VM stuck at boot – delete CTK file even if snapshots are present

vmware-esxivmware-vcentervmware-vsphere

I am tasked with recovering a VMWare 6.5 cluster that, after an unexpected power failure, has a VM (the most important one…) stuck at boot.

From the vmware.log file, it seems the problem is related to a corrupted CTK file and, as I read on this vmware KB, it should be sufficient to remove the affected CTK file (ok, not really so simple, but simple enough…)

However the affected VM has some snapshots active and, as I read on another (older) KB, such a procedure should not be attempted if snapshots are present.

What is the right path/procedure to unstuck the VM and letting the boot process to complete?

Best Answer

In this case, the solution was the simplest, yet strangest, possible: to wait for the night. After some hours, both VM "unstuck" and correctly booted.

Regarding the change-tracking-file (CTK) question, I simulated the problem with a spare VMWare hypervisor and, after reading VMWare own documentation (quite light on details...) I think the key point it that you can delete the CTK files even if the virtual machines has active snapshots, but such changes can corrupt any subsequent CTK-aware backups. So, in such cases, you also need to disable CTK on VM and disk level, consolidate any snapshots, do a full backup, re-enable CTK (again, both on VM and disk level) and re-enable incremental backups.

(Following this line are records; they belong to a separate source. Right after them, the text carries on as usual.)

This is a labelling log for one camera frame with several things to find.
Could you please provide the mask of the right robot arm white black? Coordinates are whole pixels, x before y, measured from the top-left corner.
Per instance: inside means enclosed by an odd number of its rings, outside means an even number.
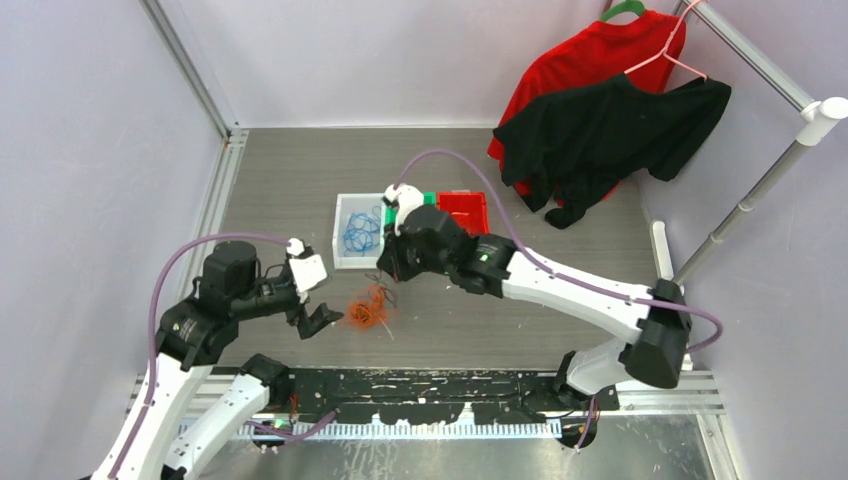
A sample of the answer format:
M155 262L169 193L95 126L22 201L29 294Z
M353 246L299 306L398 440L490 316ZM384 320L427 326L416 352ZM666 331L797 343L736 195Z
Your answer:
M431 205L416 208L400 226L385 226L383 238L377 267L397 281L440 274L468 293L538 304L612 334L564 356L554 387L567 410L582 409L603 388L626 380L660 389L679 383L692 321L671 281L648 287L598 277L521 250L506 237L472 235Z

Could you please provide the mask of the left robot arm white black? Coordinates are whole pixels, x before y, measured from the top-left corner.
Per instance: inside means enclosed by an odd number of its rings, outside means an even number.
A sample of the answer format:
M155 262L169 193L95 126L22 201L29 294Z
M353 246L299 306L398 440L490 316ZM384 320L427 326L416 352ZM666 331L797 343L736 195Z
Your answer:
M262 273L253 233L212 234L180 247L154 286L148 310L148 369L138 398L94 479L197 479L221 448L261 410L277 413L290 403L288 366L253 355L227 390L183 433L177 431L191 401L213 373L243 321L285 316L301 339L341 318L320 304L306 305L311 291L329 280L321 255L304 241L267 237L284 249L275 276ZM164 281L176 261L211 243L191 293L157 312Z

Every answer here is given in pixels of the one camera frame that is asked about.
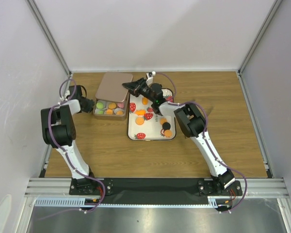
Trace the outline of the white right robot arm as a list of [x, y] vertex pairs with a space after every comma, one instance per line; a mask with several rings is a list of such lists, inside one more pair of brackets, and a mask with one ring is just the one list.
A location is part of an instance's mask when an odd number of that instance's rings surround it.
[[141, 78], [134, 82], [123, 83], [122, 86], [135, 96], [143, 96], [152, 102], [154, 113], [160, 116], [174, 117], [182, 133], [190, 138], [203, 155], [213, 179], [214, 191], [225, 195], [231, 190], [235, 176], [230, 168], [223, 162], [208, 133], [208, 116], [206, 111], [194, 101], [174, 103], [168, 101], [162, 92], [162, 85], [154, 83], [148, 86], [146, 80]]

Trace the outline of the brown tin lid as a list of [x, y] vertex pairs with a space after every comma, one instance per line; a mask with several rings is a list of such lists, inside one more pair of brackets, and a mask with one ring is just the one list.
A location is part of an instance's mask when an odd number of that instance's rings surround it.
[[132, 80], [132, 74], [106, 72], [98, 86], [95, 97], [98, 100], [123, 102], [126, 99], [128, 90], [122, 84], [130, 83]]

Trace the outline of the orange star cookie top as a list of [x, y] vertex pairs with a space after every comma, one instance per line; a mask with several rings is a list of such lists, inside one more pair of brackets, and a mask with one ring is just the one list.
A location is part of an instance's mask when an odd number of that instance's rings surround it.
[[142, 98], [142, 104], [147, 105], [148, 104], [148, 99], [147, 98]]

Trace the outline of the white strawberry print tray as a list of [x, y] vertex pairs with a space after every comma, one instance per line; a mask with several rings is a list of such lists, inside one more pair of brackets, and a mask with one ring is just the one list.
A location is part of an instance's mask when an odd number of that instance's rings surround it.
[[[147, 105], [142, 104], [143, 96], [135, 97], [130, 95], [129, 115], [128, 115], [128, 137], [131, 140], [154, 141], [154, 140], [172, 140], [176, 136], [176, 121], [171, 116], [160, 116], [154, 113], [151, 107], [152, 102], [148, 101]], [[137, 117], [143, 117], [143, 125], [137, 125]], [[168, 138], [164, 136], [162, 124], [168, 122], [171, 124], [173, 135]]]

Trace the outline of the black sandwich cookie lower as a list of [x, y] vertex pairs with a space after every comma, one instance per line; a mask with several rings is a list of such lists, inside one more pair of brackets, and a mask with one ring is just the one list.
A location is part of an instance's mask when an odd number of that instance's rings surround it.
[[168, 123], [168, 122], [163, 123], [163, 124], [162, 124], [162, 129], [163, 129], [164, 131], [171, 129], [171, 124]]

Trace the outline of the silver metal tongs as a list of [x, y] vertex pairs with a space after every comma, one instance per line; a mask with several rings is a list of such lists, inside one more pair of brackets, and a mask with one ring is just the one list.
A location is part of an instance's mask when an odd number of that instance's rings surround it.
[[184, 112], [186, 120], [184, 121], [185, 130], [183, 134], [189, 137], [198, 137], [198, 135], [207, 130], [208, 117], [214, 106], [204, 109], [200, 104], [191, 100], [185, 102]]

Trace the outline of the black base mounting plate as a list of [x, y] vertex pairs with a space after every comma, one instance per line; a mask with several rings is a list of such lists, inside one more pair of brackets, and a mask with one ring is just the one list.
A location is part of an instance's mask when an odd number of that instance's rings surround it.
[[204, 178], [105, 178], [104, 204], [128, 205], [199, 205], [208, 197], [230, 197], [243, 194], [241, 183], [235, 181], [223, 190], [212, 179]]

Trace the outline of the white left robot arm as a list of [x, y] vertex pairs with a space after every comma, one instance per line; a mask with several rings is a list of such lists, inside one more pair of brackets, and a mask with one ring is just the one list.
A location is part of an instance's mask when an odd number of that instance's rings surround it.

Disabling CTK seems to have effect on the last CTK file only (note: a CTK file exists for each VMDK flat and delta files, so each snapshot commands a new CTK file) and this seems to be the reason VMWare recommend to have no snapshots when enabling/disabling block change tracking. From here:

Note: Ensure that there are no snapshots on the virtual machine before enabling change tracking. If you create snapshots before enabling CBT, the QueryChangedDiskAreas API might not return any error or the data returned by QueryChangedDiskAreas might be incorrect.